The decorative treatments and high quality finish of the barrel and the lock are each typical of Dresden workmanship at the turn of the 17th century, a period in which the lavish patronage of the Electoral court had ensured Dresden gun-makers a level of distinction within the German lands paralleled only by the Munich makers to the Dukes of Bavaria. Equally distinctive of Dresden work is the imaginative and finely detailed inlay of the stock, a design so densely packed as to almost prevent a view of the natural wood, but remaining sufficiently balanced as to allow the rich colour of the wood to project the white of the inlay. In common with many of the surviving early firearms from Dresden this pistol is preserved in very fine untouched condition, a feature also indicative of its original placement within the former Electoral armouries there.

Comparable full-sized pistols and guns made for the Electors, their courtiers and elite retainers are now preserved in the Staatliche Kunstsammlungen Dresden; the museum, however, no longer possesses any wheel-lock firearms from the original Electoral armouries made for the children of the court and barely a handful from the 17th century in general are known to have ever come to the international art market.

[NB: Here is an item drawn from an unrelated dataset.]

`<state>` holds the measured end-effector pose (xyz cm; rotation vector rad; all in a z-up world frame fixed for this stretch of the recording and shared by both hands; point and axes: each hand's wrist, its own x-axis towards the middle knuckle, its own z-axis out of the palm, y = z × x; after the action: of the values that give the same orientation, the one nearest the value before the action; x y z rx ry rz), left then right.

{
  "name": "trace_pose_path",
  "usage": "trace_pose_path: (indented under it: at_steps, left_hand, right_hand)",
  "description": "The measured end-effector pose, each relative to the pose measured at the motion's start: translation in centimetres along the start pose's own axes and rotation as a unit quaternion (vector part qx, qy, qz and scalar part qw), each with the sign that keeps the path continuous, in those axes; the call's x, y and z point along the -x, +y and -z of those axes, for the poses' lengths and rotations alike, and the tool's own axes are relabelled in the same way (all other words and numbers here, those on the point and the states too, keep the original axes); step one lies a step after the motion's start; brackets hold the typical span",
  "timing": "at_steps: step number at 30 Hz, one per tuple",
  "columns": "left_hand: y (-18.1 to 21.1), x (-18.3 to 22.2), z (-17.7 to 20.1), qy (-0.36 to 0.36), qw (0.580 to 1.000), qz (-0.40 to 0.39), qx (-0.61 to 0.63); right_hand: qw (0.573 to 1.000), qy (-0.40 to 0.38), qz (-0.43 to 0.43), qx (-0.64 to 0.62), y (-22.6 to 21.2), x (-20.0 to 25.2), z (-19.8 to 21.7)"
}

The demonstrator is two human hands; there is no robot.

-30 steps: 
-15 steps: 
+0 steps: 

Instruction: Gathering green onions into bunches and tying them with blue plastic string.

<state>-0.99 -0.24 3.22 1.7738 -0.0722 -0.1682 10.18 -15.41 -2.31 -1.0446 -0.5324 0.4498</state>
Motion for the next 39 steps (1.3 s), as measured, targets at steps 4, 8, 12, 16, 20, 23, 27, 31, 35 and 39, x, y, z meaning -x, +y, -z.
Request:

Of these very few, we have been recently privileged to handle the sale of two Dresden wheel-lock pistols made for a boy, coming to us as single pistols but in fact forming the only extant pair from this period. Dating from the latter years of the 16th century these pistols parallel this present example in many respects, their features in common suggesting closely related Dresden workmanship, a point we made in citing the present pistol from the Cummer collection. The present pistol is therefore the third, and almost certainly the last, small pistol from this highly distinctive school of gun-making that is known to survive.  

DESCRIPTION
Of uniform small proportions in keeping with this pistol’s intended use by a boy or young adolescent. The barrel formed in three stages, the forward section rounded and lightly swamped at the muzzle, the median transitioning from round to octagonal by a pattern of angular ribs diverging from a band of circles recessed at their rear, and the breech section also octagonal, cut with a beaded linear band at its head and terminating in a raised moulded band over its base. With flat lock-plate fitted with domed gilt-brass wheel-cover engraved with a pair of female Herms, the pan engraved over its outer wall with a demon mask and fitted with engraved sliding cover with gilt-brass release, engraved pivot safety-catch with engraved and gilt baluster-shaped bridle, and the dog decorated in the form of a snarling monster’s head issuant from the mouth of a cornucopia, and with its top-jaw extending to a spirally fluted gilt-brass finial. The interior of the lock unusually fitted with a steel bridle entirely enclosing the wheel and its linked joint with the mainspring. With fruitwood full stock profusely inlaid over its entire length with a contrasting pattern of finely engraved white staghorn. The pattern formed as a ground of ball-flower tendrils spiralling on larger flower-heads, involving hounds in pursuit of hares, a pair of human grotesque masks over the spine of the grip, a squirrel beneath the lock and a pair of grotesque lions’ profile masks opposite the lock. With horn rollwerk plaques inset about the barrel tang and over the length of the ramrod channel. The whole inlaid scheme arranged within leafy horn border panels and both plain and cabled segmental lines, and the pommel inlaid with a repeating pattern of formalised foliage capped by a horn demonic lion mask boss. With iron trigger-guard, engraved horn ramrod-pipe, engraved horn fore-end cap and original ramrod with horn cap engraved en suite.